La scuola, uno dei luoghi tra i più sicuri
La curva dei contagi e la scuola
Secondo uno studio condotto da una squadra di epidemiologi, medici, biologi e statistici – tra cui Sara Gandini, Senior Staff Scientist della Divisione di Epidemiologia e Biostatistica dello IEO (Istituto Europeo di Oncologia) di Milano sembra decisamente chiaro che la scuola in presenza non è responsabile della crescita dei contagi, anzi risulta essere uno dei luoghi più sicuri. L’analisi ha preso in considerazione i dati del Miur, incrociati con quelli delle Ats e della Protezione Civile su 7,3 milioni di studenti e 770 mila insegnanti, con una copertura del 97%. Questo dato risulta ancora più evidente se si confrontano le scuole italiane, rimaste chiuse più a lungo, con quelle degli altri Paesi europei, che invece non hanno subito una chiusura così netta e feroce.
Scuola e società
Inoltre, il tasso di positività dei ragazzi, rispetto al numero di tamponi eseguito, risulta inferiore all’1% ed è importante anche sottolineare che, con la riapertura delle scuole, non si è di fatto verificata una crescita della curva pandemica e “la loro chiusura totale o parziale, ad esempio in Lombardia e Campania, non influisce minimamente sui famigerati indici Kd e Rt” spiega la Gandini. “I giovani contagiano il 50% in meno rispetto agli adulti, veri responsabili della crescita sproporzionata della curva pandemica. E questo si conferma anche con la variante inglese”, e anche la frequenza nella trasmissione da ragazzo a docente è statisticamente poco rilevante; infatti, è quattro volte più frequente che gli insegnanti si contagino tra loro che con i discenti; per cui, aveva affermato l’epidemiologa in un’intervista a fanpage.it riguardo le scuole, “è grave che siano ancora chiuse, la didattica a distanza ha effetti a catena su tutta la società”.
Le conseguenze della DDI
Questi effetti a catena riguardano in primis gli studenti che stanno perdendo una porzione importante e fondamentale della propria vita, sostituendola con un metodo di studio sì all’avanguardia, ma che limita i loro rapporti sociali e li chiude sempre più in un mondo individuale dove è limitato il confronto, il dialogo e dove prende piede quel disagio psicologico che li disorienta davanti agli altri, rendendoli meno empatici verso i propri compagni e portandoli a un sempre più profondo isolamento che genera ansia e depressione e ne limita le attività sia personali e sia di aiuto in ambito domestico. Inevitabilmente, il contatto e la simbiosi con la tecnologia creano una sorta di immobilità e anche di pigrizia, che costringe i ragazzi a trascorrere il tempo sul divano o sul letto. Ancora peggio se si innescano le paure, come la cosiddetta “sindrome della capanna o del prigioniero”, ovvero la paura di abbandonare la propria casa, vissuta come unico luogo sicuro dal pericolo esterno, in questo caso della pandemia, unita alla paura di contagiare se stessi o i propri cari. Al contrario, per altri il problema può essere inverso, vale a dire la convivenza forzata in un ambiente famigliare problematico o pericoloso.

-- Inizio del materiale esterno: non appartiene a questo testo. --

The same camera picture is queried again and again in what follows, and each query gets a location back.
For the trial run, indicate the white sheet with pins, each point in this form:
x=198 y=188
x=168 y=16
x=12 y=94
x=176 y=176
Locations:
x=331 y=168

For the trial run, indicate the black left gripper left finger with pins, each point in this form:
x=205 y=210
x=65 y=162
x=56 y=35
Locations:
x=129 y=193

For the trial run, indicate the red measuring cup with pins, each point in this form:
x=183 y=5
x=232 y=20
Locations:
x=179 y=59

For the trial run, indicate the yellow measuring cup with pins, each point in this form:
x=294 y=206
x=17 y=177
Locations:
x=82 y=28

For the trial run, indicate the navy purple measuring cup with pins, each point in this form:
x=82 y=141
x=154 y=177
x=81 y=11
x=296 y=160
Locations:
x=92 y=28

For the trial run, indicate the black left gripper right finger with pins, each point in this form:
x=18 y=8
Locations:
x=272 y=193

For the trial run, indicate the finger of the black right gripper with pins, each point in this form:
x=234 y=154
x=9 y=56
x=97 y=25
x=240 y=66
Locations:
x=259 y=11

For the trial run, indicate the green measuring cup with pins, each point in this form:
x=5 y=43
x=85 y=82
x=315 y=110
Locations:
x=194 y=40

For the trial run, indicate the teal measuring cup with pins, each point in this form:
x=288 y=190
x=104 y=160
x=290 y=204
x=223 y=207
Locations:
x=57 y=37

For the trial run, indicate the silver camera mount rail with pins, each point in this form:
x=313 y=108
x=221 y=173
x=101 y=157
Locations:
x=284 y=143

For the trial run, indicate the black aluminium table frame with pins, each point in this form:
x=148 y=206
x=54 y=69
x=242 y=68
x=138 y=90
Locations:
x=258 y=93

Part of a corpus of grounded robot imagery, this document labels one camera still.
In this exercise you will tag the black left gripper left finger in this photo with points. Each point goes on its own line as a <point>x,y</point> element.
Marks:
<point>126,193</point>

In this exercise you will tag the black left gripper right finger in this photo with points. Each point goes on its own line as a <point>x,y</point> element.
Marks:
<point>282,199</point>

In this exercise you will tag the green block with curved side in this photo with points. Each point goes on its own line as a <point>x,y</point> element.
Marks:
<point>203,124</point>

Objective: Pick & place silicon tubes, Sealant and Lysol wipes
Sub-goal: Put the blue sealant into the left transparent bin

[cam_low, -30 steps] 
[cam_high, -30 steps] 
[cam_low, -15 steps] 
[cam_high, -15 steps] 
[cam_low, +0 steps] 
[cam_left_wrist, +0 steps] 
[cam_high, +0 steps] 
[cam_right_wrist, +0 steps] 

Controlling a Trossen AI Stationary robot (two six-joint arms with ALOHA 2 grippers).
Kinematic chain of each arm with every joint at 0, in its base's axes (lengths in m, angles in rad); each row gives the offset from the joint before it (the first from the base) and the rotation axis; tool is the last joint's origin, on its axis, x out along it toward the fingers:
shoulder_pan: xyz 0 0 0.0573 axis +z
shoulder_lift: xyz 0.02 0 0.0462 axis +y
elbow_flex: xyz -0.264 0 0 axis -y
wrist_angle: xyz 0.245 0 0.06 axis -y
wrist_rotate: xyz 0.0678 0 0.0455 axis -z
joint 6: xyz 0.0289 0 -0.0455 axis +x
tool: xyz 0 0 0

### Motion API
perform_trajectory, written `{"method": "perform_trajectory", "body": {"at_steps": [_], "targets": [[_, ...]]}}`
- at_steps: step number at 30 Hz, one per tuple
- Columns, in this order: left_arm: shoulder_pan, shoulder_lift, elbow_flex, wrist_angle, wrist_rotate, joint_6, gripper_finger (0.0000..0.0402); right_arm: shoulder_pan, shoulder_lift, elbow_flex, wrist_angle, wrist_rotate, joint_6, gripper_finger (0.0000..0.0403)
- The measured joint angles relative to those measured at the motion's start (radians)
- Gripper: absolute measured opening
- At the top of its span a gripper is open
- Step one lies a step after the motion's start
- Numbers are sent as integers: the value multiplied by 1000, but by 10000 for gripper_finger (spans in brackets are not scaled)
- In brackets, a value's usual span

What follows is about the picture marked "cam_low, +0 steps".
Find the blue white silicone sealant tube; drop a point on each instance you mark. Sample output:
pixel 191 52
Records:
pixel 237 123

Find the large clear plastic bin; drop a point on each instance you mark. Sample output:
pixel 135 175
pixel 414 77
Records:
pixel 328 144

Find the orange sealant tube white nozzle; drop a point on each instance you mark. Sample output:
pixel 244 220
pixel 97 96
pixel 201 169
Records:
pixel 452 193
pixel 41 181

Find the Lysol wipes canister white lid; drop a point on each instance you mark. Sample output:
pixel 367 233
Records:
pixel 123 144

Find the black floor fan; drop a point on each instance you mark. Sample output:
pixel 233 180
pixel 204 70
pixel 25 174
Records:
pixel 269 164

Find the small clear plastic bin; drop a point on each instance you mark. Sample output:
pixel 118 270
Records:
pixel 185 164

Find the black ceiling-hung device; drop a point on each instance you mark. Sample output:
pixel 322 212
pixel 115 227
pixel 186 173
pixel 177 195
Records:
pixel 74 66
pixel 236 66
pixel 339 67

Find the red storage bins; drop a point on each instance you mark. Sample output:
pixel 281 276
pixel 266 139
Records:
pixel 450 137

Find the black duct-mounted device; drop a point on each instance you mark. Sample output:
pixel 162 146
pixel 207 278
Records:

La stessa Save the Children ha recentemente presentato i risultati di un’indagine condotta da Ipsos che valutano gli stati d’animo, i pensieri e le aspettative di un campione di mille studenti entro i 18 anni: “La sfera della socialità ha subìto di sicuro un impatto importante a causa della lontananza da scuola: per quasi 6 studenti su 10 (59%) la propria capacità di socializzare ha avuto ripercussioni negative, così come il proprio umore (57%). Gli adolescenti dicono di sentirsi stanchi (31%), incerti (17%), preoccupati (17%), irritabili (16%), ansiosi (15%), disorientati (14%), nervosi (14%), apatici (13%), scoraggiati (13%), stati d’animo di cui parlano prevalentemente con la famiglia (59%) e gli amici (38%), ma che per più di uno su cinque rimangono un pesante fardello da tenersi dentro, senza condividerlo con nessuno (22%). Se quasi un quarto degli adolescenti (23%) dichiara che, in questo anno di pandemia, ha capito che uscire non è poi così importante e che si possono mantenere le relazioni anche online, uno schiacciante 85% afferma invece di aver compreso quanto sia importante uscire con gli amici, andare fuori e relazionarsi dal vivo”.
Per quanto sia penoso dirlo, stiamo perdendo i nostri ragazzi, abbandonati a se stessi nel periodo di formazione più importante della propria vita. La scuola è importante e necessaria per questo passaggio, considerando il numero delle ore che gli studenti ci trascorrono durante l’arco di una giornata, soprattutto in quei casi dove diventa un luogo sicuro che li allontana dagli stimoli o dai rischi esterni.